El tiempo desfila en diferentes cuadros que siguen los palos del flamenco, el primero, marcado por el repiqueteo en aceleración que recuerda el arranque de las locomotoras de vapor. Los cuatro bailaores y las cuatro bailaoras de la compañía corren sobre el escenario para atrapar los segundos que se escapan: ¿Quién no se ve reflejado? 

Estamos ahora en primavera y cuando la lluvia amaina se expande la alegría. Músicos y bailaores hacen un corrío y bromean: "Vivimos rodeados de números, todo es uno, dos, tres". Las bailaoras sacan sus chales en un estallido de color y movimiento. El verano son olas al latido del cajón; una guitarra indolente que gorjea ajena al tic-tac.

Movimientos sabios

Pero el otoño ya está aquí y las flores que llevan las bailaoras caen al suelo, marchitadas. Este es uno de los momentos más impactantes: Pagés –con la cabellera suelta– afronta un solo bajo la luz de un foco mientras la cantaora se lamenta del tiempo implacable que malogra el cuerpo e inocula el miedo por el futuro. Sabia en sus movimientos, y con un poderío que se deshace en ruegos, Pagés es la viva imagen –paradójicamente– de la impotencia. "Mi cuerpo son alas rotas; la calle está vacía". 

Con el invierno llega la violencia, y los bailaores, armados con bastones, se convierten en un ejército, se golpean y caen. Crean instantáneas que recuerdan imágenes de torturas y guerras. Con los acuerdos del 'Lascia qu’io pianga' se forma la Pietà sobre el escenario. "La muerte ensucia las estrellas; el odio es nuestro libro".

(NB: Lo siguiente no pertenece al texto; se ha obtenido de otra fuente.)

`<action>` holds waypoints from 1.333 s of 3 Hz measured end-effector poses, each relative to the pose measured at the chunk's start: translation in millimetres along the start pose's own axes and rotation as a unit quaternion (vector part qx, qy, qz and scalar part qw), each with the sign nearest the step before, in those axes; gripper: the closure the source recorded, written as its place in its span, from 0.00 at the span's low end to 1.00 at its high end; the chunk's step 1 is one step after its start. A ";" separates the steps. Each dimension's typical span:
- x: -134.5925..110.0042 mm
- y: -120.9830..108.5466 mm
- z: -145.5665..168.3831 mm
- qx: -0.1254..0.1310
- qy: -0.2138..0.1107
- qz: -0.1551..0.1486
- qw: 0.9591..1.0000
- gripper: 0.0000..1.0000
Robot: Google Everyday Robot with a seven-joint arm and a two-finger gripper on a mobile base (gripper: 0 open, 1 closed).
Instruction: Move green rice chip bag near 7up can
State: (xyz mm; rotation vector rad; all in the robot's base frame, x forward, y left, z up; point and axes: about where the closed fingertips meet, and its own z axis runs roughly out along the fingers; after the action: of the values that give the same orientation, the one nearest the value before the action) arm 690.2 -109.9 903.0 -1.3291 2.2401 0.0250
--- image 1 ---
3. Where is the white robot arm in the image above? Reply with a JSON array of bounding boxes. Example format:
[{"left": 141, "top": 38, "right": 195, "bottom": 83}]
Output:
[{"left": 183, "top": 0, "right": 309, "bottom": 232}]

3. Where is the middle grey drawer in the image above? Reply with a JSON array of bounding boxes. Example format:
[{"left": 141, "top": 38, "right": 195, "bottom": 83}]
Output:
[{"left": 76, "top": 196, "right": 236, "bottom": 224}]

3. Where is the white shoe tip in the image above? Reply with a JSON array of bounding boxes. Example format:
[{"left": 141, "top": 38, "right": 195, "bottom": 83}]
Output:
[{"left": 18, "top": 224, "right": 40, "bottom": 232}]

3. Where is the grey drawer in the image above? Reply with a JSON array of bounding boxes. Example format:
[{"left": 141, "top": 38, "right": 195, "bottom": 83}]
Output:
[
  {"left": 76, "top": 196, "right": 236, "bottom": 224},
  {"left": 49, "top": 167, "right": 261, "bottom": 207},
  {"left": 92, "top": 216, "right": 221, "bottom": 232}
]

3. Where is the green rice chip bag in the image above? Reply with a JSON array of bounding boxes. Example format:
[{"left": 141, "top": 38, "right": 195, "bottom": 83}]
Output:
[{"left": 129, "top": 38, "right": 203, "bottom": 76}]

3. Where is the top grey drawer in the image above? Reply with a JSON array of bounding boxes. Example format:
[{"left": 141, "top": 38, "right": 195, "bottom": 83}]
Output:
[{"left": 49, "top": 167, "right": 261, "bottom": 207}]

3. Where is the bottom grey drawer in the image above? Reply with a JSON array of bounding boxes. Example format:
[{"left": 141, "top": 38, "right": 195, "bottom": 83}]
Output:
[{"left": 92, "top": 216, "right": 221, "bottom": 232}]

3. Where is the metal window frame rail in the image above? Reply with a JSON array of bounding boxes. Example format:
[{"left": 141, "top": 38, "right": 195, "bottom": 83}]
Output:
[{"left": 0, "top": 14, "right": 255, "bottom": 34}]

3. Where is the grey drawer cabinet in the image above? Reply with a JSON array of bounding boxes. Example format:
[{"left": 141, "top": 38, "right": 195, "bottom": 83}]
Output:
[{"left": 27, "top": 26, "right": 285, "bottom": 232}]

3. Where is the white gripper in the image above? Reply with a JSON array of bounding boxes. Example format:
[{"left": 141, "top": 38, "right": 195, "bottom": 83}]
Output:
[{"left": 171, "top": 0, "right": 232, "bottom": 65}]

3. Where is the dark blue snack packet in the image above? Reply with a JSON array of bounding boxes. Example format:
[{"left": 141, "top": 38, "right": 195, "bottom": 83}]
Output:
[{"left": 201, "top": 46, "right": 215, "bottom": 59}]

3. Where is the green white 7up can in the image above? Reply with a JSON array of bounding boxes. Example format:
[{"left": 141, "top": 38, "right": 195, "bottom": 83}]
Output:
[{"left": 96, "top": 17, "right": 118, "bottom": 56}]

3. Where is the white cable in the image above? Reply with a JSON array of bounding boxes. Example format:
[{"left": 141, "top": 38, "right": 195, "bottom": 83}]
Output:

Pero en el ciclo vital todo se renueva y el árbol, símbolo de la memoria, cierra el espectáculo con el respiro de la redención. 'Una oda al tiempo' es la propuesta poética y profunda de una bailaora madura que conserva todo su poder –un brío casi masculino de tan salvaje– sobre el escenario. Basada en textos de su marido, el escritor marroquí El Arbi El Harti, desgrana la textura de un tiempo que no juzga, sino que deja fluir para que vaya a su favor, modelando un talento inquieto, cada vez más libre y osado. María la filósofa.